For what, a glorified tomb?

I fail to find anything in history that advanced the sciences or the arts through "collective effort of hundreds or thousands of humans". It's only for war or to consolidate power in the hands of the ruling class, never for the benefit of society at large.

3 comments

See "The Making of the Atomic Bomb" by Rhodes.

https://www.amazon.com/Making-Atomic-Bomb-Richard-Rhodes/dp/...

Also, the Apollo lunar landing. 400,000 people worked on it.

We covered that below in the thread. The Apollo Program wouldn't exist if it wasn´t for the Cold War. The Manhattan Project also surely classifies as "effort that only get to be done because of War".
The Apollo program was not a weapons development program.

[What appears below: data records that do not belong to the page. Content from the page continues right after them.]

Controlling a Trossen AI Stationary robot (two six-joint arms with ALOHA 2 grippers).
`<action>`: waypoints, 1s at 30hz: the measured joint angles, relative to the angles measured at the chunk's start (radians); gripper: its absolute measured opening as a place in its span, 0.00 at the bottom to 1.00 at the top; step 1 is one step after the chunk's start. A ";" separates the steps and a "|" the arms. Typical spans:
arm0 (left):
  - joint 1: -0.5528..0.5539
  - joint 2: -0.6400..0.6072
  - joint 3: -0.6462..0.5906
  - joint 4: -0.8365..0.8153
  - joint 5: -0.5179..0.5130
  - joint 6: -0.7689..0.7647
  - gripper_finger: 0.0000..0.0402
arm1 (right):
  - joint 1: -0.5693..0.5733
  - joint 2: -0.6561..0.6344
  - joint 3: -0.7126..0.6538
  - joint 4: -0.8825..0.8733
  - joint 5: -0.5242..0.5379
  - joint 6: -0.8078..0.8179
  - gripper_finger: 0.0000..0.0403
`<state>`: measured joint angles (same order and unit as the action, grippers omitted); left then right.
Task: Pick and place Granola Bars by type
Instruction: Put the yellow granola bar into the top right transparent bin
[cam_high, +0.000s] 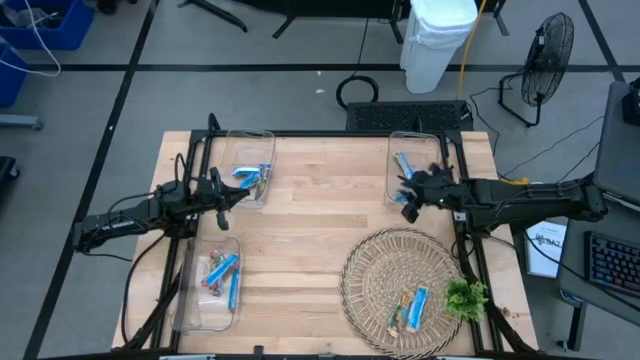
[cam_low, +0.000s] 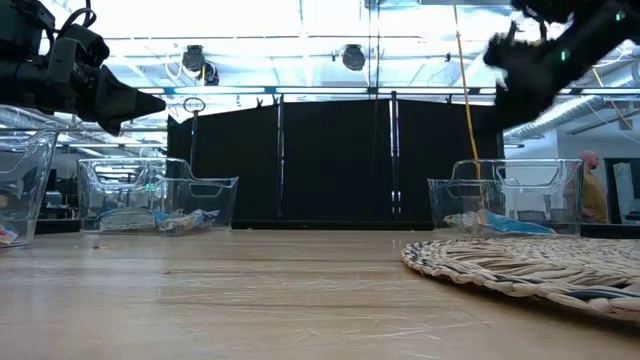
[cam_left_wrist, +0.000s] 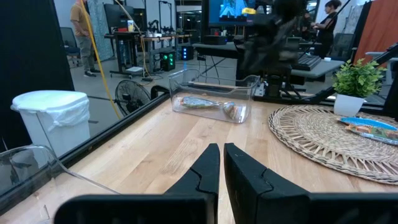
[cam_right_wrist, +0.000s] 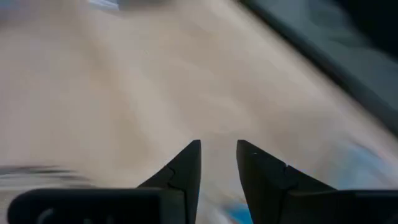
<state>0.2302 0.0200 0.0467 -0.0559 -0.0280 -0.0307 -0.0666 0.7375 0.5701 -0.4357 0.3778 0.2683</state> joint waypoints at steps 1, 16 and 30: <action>0.000 0.000 0.000 0.000 0.000 0.000 0.08 | 0.007 -0.004 0.000 0.065 -0.091 -0.033 0.24; 0.000 0.000 0.000 0.000 0.000 0.000 0.08 | 0.528 0.247 0.005 0.459 -0.460 -0.253 0.16; 0.000 0.000 0.000 0.000 0.000 0.000 0.08 | 0.849 0.581 0.156 0.392 -0.276 0.176 0.08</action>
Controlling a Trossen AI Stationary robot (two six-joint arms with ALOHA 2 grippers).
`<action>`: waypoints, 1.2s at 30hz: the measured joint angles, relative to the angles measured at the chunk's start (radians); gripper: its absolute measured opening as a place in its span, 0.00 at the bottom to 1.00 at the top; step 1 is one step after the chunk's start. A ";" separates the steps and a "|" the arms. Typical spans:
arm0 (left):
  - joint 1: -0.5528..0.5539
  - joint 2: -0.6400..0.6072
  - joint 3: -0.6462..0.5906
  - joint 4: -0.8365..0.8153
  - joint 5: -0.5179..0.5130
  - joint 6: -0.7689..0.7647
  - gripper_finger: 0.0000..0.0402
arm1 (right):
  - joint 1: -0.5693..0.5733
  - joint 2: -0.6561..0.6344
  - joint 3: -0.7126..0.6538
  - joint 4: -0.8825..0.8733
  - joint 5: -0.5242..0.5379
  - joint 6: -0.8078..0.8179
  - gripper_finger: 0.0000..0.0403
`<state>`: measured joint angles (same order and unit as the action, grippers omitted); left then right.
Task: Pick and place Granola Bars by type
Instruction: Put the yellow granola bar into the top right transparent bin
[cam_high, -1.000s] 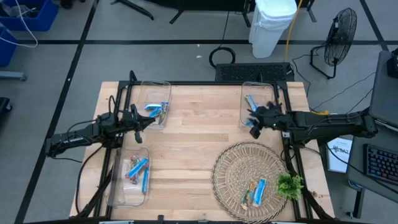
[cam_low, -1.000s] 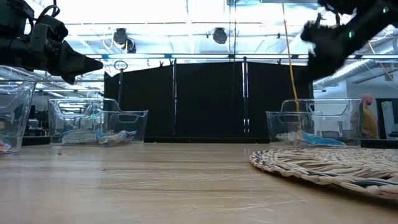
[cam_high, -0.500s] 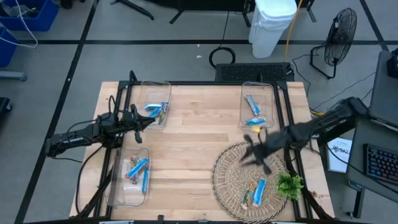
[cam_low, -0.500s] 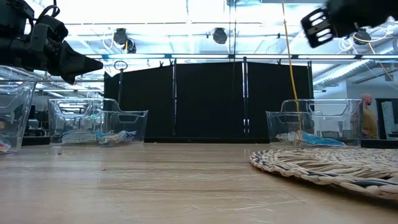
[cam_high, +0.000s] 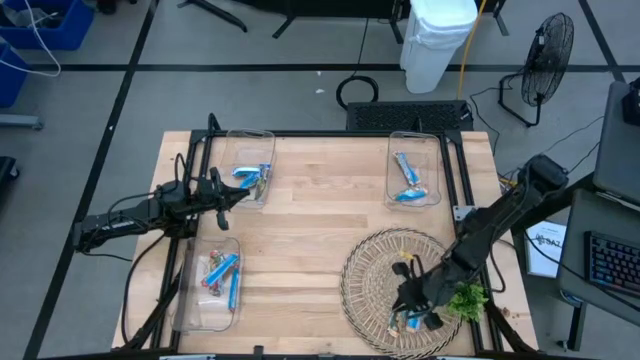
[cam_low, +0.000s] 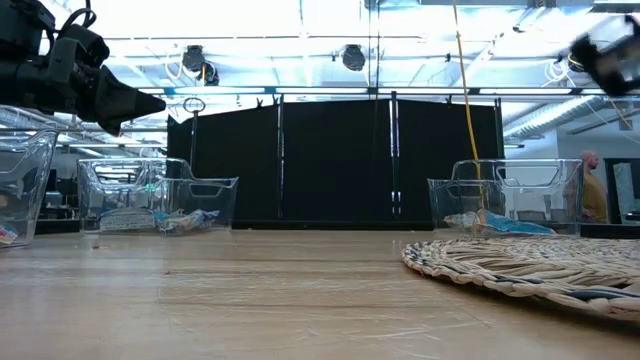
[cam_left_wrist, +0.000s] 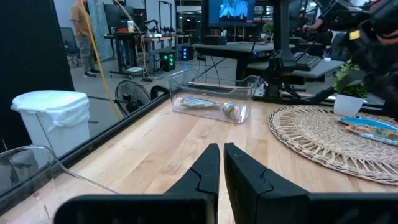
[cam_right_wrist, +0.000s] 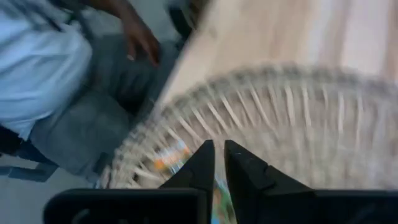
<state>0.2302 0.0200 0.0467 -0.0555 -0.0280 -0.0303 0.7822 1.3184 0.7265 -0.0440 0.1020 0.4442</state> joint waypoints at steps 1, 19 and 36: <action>0.000 0.000 0.000 0.000 0.000 0.000 0.08 | 0.000 0.005 0.000 -0.028 0.002 0.043 0.09; 0.000 0.000 0.000 0.000 0.000 0.000 0.08 | 0.005 0.159 -0.001 -0.156 -0.101 0.270 0.35; 0.000 0.000 0.000 0.000 0.000 0.000 0.08 | -0.010 0.189 0.000 -0.159 -0.087 0.138 0.03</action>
<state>0.2305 0.0204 0.0467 -0.0558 -0.0280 -0.0303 0.7723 1.5070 0.7261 -0.2031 0.0146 0.5822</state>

The Manhattan Project resulted in nuclear power plants.

The Apollo program wouldn't have happened without Sputnik and against the backdrop of the Cold War. Getting to the moon is cool and all but the subtle hint to the Soviets is "we have ICBMs".
The US had ICBMs in the 1950s. The Saturn V was not an ICBM. Staging was not necessary for ICBMs. None of the lunar landing module and equipment was usable for military purposes. NASA was run by civilians, not the military.
https://wamu.org/story/18/09/12/neil-degrasse-tyson-says-sci...

Don't take my word for it, Neil Degrasse Tyson says "The Apollo 11 Moon Landing Wasn’t Really About Science"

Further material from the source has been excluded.